Originally Posted by Jhevon
plug in y = 0 and solve for x. that gives you one coordinate. then plug in x = 1 and solve for y, that gives you another coordinate.
Ok.
So, when I do that for: $\displaystyle f_{y}= x^2+4y-2x=0$:
I get $\displaystyle x=2$ when $\displaystyle y=0$, and $\displaystyle y=\frac{3}{4}$ when $\displaystyle x=2$
But....I don't understand how this works.
There seems to be an infinite set of answers for this equation which will = 0.
Does this mean there are no critical points for $\displaystyle f_{y}$.

to be safe, you can try to find the zeroes of $\displaystyle f_y$ as well, and plug those into $\displaystyle f_x$. note that $\displaystyle f_y$ is quadratic in $\displaystyle x$
I'm sorry...I am unsure what you mean here. I thought I already computed the critical point for $\displaystyle f_{x}$: (1,0) Am I wrong?

Thanks Jhevon, for helping me with this.

~Jen

4. Originally Posted by Jenberl
Ok.
So, when I do that for: $\displaystyle f_{y}= x^2+4y-2x=0$:
I get $\displaystyle x=2$ when $\displaystyle y=0$, and $\displaystyle y=\frac{3}{4}$ when $\displaystyle x=2$
But....I don't understand how this works.
There seems to be an infinite set of answers for this equation which will = 0.
Does this mean there are no critical points for $\displaystyle f_{y}$.
say y = 0, then for $\displaystyle f_y = 0$ we have

$\displaystyle x^2 - 2x = 0 \implies x = 0 \text{ or }x = 2$. thus we have two critical points here: (0,0) and (2,0)

say x = 1, then for $\displaystyle f_y = 0$ we have

$\displaystyle 1 + 4y - 2 = 0 \implies y = \frac 14$. thus we have $\displaystyle \left( 1, \frac 14 \right)$ as another critical point.

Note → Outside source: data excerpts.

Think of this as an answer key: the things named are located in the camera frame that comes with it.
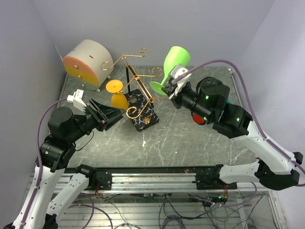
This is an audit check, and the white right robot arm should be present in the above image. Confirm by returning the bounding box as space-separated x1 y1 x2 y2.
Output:
162 77 303 190

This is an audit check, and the aluminium frame rail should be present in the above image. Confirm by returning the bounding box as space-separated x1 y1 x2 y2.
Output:
23 171 277 194

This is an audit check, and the green plastic wine glass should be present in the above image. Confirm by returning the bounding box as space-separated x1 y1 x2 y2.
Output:
150 46 191 95

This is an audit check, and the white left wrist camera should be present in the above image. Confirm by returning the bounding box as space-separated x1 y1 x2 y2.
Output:
66 89 87 113

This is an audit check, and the gold wire glass rack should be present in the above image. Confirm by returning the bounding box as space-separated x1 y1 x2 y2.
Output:
110 48 160 132

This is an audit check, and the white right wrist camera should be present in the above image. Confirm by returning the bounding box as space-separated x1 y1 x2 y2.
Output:
169 64 192 96

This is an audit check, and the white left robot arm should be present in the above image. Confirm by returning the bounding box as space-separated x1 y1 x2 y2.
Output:
5 99 124 229

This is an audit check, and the round pastel drawer box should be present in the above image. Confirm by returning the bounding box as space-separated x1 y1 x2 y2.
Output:
63 39 113 91

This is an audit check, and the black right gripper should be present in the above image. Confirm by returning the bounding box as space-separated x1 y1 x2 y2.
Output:
162 83 214 123

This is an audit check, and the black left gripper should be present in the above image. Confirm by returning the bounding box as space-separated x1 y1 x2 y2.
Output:
67 96 125 142

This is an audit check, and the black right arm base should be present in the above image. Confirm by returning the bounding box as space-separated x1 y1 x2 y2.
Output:
189 164 237 190

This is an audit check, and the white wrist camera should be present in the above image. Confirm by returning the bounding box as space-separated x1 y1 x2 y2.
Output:
169 64 192 96
66 89 87 113

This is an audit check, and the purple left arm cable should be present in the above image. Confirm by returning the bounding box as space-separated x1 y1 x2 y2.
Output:
20 97 71 226

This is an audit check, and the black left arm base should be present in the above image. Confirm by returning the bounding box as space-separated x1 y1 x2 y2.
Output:
76 165 112 190

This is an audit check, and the orange plastic wine glass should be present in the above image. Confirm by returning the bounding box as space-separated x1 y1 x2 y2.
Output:
106 80 129 111

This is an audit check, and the red plastic wine glass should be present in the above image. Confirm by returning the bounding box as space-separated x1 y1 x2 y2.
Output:
192 114 206 125

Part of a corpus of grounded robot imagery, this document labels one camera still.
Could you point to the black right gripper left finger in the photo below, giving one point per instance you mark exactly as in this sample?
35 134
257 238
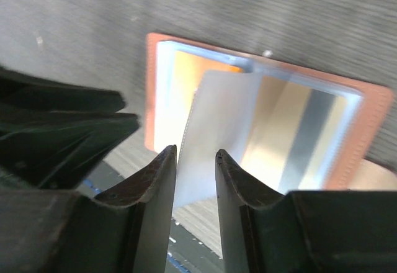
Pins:
123 229

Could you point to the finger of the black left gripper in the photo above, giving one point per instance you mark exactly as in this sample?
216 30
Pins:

now go on to classifying them

I'm sorry...I am unsure what you mean here. I thought I already computed the critical point for $\displaystyle f_{x}$: (1,0) Am I wrong?
forget what i said there, i think i am just overkilling this. my point was that since $\displaystyle x^2 + 4y - 2x = 0$, we have (by the quadratic formula) $\displaystyle x = \frac {2 \pm \sqrt{4 - 16y}}2$

that will probably yield the same solutions we had anyway.